The reply has to be a number alone, equal to how many lines in the entries below hold the string "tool".

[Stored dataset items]
┄┄┄┄┄┄

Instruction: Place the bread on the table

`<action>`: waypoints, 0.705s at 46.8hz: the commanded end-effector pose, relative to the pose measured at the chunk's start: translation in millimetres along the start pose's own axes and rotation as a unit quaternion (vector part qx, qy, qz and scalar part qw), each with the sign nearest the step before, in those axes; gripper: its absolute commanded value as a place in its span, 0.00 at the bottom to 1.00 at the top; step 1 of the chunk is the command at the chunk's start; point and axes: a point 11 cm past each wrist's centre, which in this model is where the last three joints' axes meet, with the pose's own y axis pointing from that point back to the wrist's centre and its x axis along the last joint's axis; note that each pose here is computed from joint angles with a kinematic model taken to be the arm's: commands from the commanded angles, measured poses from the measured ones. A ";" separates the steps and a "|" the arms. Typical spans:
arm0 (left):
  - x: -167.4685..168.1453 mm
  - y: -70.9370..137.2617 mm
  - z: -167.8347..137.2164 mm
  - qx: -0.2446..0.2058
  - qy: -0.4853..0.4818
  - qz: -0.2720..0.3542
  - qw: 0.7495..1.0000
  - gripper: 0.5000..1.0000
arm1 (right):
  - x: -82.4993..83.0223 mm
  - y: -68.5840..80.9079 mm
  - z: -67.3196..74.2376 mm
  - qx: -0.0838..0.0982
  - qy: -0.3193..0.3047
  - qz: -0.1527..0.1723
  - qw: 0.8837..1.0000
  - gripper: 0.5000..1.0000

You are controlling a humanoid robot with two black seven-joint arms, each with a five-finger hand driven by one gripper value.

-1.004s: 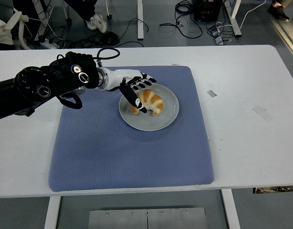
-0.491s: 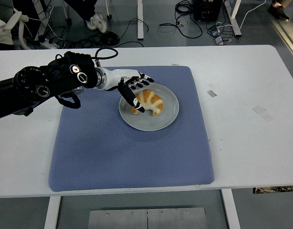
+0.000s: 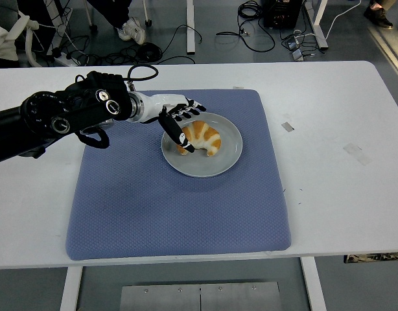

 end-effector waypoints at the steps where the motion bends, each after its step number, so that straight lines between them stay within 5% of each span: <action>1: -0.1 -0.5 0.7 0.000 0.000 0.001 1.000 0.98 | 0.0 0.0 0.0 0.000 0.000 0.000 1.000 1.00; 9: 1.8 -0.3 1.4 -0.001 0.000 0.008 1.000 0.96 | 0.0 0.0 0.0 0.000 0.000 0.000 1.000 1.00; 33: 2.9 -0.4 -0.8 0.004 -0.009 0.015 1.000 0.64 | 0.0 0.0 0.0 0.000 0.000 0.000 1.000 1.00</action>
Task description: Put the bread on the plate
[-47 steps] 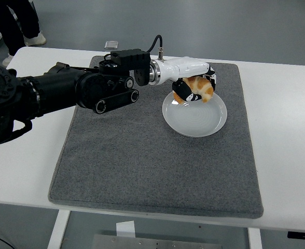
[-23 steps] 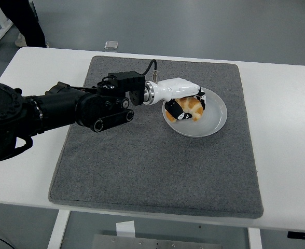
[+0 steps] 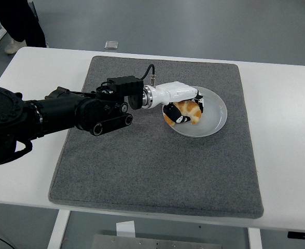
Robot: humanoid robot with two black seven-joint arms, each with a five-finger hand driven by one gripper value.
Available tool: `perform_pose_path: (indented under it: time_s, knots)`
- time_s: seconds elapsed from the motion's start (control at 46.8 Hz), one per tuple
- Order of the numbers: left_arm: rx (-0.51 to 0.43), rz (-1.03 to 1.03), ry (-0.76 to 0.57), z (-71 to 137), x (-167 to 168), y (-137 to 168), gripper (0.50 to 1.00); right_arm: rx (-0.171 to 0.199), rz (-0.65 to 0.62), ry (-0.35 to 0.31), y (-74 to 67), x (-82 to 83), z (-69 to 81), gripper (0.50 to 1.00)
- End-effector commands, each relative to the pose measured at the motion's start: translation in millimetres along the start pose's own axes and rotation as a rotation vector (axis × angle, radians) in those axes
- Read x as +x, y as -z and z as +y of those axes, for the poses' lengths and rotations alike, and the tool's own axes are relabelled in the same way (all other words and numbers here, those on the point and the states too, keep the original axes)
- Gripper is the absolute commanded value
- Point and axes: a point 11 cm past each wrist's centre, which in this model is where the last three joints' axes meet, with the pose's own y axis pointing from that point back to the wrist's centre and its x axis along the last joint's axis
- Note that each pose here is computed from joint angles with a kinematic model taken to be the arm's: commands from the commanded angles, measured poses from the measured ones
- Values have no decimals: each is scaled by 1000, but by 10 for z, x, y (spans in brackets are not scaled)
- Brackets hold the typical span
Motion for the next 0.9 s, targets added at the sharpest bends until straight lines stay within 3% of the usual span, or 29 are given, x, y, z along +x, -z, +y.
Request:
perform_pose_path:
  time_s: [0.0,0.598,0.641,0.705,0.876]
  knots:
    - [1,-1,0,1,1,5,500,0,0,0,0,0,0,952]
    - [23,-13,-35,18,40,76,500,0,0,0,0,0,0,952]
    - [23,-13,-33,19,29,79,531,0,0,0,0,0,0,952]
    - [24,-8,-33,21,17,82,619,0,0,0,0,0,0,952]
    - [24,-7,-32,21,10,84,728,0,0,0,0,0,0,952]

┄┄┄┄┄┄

■ SOLUTION TO THIS EXERCISE: 2